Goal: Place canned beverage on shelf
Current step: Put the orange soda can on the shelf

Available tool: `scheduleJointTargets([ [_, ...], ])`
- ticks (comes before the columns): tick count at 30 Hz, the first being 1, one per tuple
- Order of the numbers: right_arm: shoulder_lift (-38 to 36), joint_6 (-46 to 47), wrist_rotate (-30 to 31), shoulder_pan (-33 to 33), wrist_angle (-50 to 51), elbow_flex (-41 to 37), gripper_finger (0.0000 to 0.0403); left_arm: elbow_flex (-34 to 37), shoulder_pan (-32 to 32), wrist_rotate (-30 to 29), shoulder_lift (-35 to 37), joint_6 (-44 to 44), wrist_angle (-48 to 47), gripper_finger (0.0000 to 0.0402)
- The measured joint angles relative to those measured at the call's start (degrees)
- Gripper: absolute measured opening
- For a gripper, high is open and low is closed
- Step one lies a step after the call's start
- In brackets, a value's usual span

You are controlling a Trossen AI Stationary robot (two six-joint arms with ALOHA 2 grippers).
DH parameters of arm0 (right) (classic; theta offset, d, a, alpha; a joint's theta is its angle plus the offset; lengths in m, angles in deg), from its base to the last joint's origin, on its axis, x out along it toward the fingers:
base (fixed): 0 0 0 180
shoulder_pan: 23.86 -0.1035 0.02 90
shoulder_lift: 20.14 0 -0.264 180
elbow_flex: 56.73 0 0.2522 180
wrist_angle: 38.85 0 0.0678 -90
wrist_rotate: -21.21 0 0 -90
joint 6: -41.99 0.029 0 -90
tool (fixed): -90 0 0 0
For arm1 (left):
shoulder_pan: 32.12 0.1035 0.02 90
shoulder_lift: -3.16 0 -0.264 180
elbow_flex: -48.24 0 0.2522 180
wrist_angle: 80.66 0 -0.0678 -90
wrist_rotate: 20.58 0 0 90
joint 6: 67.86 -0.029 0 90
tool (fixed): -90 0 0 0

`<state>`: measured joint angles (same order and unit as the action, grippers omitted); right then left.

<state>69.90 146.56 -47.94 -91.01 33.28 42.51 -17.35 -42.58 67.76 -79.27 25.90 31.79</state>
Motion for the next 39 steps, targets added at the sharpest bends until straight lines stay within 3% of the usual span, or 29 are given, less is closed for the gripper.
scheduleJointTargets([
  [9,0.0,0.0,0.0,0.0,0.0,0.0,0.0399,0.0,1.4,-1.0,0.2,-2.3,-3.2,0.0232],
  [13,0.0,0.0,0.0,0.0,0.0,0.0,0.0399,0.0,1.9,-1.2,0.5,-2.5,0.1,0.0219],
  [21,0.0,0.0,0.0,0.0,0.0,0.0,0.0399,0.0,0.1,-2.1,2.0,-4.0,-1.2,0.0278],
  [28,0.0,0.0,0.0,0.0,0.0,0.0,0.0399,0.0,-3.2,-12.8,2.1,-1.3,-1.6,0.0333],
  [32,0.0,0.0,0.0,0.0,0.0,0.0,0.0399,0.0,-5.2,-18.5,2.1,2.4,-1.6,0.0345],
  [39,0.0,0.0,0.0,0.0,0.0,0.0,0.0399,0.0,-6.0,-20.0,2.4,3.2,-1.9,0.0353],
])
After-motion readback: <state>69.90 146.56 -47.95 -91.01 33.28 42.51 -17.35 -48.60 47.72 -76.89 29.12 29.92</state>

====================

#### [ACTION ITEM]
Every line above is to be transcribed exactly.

#### [EXERCISE OUTPUT]
Goal: Place canned beverage on shelf
Current step: Put the orange soda can on the shelf

Available tool: `scheduleJointTargets([ [_, ...], ])`
- ticks (comes before the columns): tick count at 30 Hz, the first being 1, one per tuple
- Order of the numbers: right_arm: shoulder_lift (-38 to 36), joint_6 (-46 to 47), wrist_rotate (-30 to 31), shoulder_pan (-33 to 33), wrist_angle (-50 to 51), elbow_flex (-41 to 37), gripper_finger (0.0000 to 0.0403); left_arm: elbow_flex (-34 to 37), shoulder_pan (-32 to 32), wrist_rotate (-30 to 29), shoulder_lift (-35 to 37), joint_6 (-44 to 44), wrist_angle (-48 to 47), gripper_finger (0.0000 to 0.0402)
- The measured joint angles relative to those measured at the call's start (degrees)
- Gripper: absolute measured opening
- For a gripper, high is open and low is closed
- Step one lies a step after the call's start
- In brackets, a value's usual span

You are controlling a Trossen AI Stationary robot (two six-joint arms with ALOHA 2 grippers).
DH parameters of arm0 (right) (classic; theta offset, d, a, alpha; a joint's theta is its angle plus the offset; lengths in m, angles in deg), from its base to the last joint's origin, on its axis, x out along it toward the fingers:
base (fixed): 0 0 0 180
shoulder_pan: 23.86 -0.1035 0.02 90
shoulder_lift: 20.14 0 -0.264 180
elbow_flex: 56.73 0 0.2522 180
wrist_angle: 38.85 0 0.0678 -90
wrist_rotate: -21.21 0 0 -90
joint 6: -41.99 0.029 0 -90
tool (fixed): -90 0 0 0
For arm1 (left):
shoulder_pan: 32.12 0.1035 0.02 90
shoulder_lift: -3.16 0 -0.264 180
elbow_flex: -48.24 0 0.2522 180
wrist_angle: 80.66 0 -0.0678 -90
wrist_rotate: 20.58 0 0 90
joint 6: 67.86 -0.029 0 90
tool (fixed): -90 0 0 0

`<state>`: measured joint angles (same order and unit as the action, grippers omitted); right then left.

<state>69.90 146.56 -47.94 -91.01 33.28 42.51 -17.35 -42.58 67.76 -79.27 25.90 31.79</state>
Motion for the next 39 steps, targets added at the sharpest bends until straight lines stay within 3% of the usual span, or 29 are given, less is closed for the gripper.
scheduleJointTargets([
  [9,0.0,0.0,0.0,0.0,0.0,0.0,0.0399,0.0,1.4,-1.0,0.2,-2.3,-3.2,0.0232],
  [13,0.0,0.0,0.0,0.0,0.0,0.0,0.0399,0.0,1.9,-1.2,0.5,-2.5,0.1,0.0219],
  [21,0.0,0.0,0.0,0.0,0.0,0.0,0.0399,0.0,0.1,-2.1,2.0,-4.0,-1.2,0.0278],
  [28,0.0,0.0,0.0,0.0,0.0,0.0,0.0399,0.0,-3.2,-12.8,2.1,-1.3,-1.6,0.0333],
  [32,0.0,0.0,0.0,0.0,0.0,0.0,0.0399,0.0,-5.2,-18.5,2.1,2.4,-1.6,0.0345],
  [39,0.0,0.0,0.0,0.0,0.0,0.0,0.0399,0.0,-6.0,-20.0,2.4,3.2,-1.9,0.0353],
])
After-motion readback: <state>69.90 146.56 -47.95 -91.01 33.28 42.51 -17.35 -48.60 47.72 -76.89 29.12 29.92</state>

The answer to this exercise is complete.